## Exercise goal
Among the lines of the material, copy those that hold the string "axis".
═══ Records shown
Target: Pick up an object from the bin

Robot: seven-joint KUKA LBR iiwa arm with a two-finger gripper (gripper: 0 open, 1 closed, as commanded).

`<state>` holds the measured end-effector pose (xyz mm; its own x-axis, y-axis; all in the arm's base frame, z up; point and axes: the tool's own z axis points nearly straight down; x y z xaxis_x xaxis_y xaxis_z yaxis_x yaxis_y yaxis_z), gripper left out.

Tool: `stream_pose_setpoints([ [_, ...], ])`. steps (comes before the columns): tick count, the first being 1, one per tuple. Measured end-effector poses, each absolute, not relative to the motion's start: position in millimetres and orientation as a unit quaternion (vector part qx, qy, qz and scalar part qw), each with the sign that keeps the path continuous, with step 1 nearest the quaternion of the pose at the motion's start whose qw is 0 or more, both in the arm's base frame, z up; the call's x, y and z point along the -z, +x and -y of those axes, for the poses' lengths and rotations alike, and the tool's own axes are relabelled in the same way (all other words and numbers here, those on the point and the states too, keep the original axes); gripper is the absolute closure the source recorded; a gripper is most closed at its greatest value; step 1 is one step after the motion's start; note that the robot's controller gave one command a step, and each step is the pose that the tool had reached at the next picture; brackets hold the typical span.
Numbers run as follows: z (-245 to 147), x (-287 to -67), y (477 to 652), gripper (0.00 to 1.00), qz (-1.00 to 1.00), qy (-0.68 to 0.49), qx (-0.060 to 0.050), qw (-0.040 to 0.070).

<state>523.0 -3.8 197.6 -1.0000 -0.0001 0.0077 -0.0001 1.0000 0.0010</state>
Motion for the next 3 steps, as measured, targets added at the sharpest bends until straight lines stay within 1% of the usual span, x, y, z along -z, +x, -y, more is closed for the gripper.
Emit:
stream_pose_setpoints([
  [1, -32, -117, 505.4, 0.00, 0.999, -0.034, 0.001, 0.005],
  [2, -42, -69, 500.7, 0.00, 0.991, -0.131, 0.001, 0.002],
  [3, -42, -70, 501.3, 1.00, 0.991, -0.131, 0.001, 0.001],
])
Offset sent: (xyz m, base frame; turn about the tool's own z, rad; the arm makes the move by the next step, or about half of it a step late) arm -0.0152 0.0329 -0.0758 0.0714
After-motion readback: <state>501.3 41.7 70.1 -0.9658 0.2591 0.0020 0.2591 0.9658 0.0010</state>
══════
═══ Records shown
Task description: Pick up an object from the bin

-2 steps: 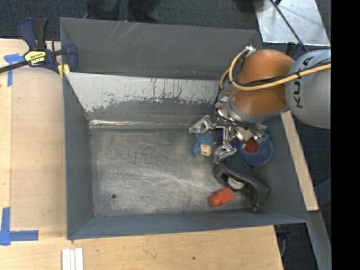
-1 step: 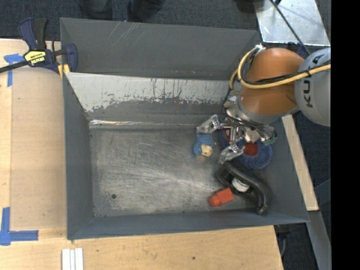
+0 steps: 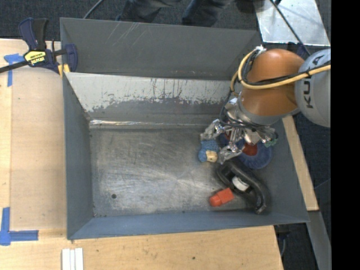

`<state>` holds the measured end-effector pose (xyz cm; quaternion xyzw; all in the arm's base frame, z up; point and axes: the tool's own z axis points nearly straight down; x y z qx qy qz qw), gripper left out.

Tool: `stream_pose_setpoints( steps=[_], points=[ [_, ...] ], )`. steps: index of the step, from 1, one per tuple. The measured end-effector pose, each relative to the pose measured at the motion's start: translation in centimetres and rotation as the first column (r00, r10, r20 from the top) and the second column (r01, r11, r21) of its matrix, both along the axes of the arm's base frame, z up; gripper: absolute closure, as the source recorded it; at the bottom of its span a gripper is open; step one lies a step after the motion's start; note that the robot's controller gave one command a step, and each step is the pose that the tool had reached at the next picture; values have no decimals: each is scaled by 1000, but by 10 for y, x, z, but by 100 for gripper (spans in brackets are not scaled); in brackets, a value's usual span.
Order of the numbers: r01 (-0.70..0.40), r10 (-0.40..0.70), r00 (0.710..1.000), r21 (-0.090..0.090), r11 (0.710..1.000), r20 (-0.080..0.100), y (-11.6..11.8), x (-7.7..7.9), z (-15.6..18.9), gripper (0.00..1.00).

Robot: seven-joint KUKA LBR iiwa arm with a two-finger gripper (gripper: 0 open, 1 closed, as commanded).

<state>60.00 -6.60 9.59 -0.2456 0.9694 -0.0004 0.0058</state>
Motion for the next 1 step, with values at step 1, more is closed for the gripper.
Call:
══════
## Result of the exercise
`<state>` holds the measured end-effector pose (xyz mm; its own x-axis, y-axis; all in the arm's base frame, z up; point and axes: the tool's own z axis points nearly straight down; x y z xaxis_x xaxis_y xaxis_z yaxis_x yaxis_y yaxis_z), gripper left out.
`<state>` holds the measured end-effector pose (xyz cm; quaternion xyzw; all in the arm's base frame, z up; point and axes: the tool's own z axis points nearly straight down; x y z qx qy qz qw), gripper left out.

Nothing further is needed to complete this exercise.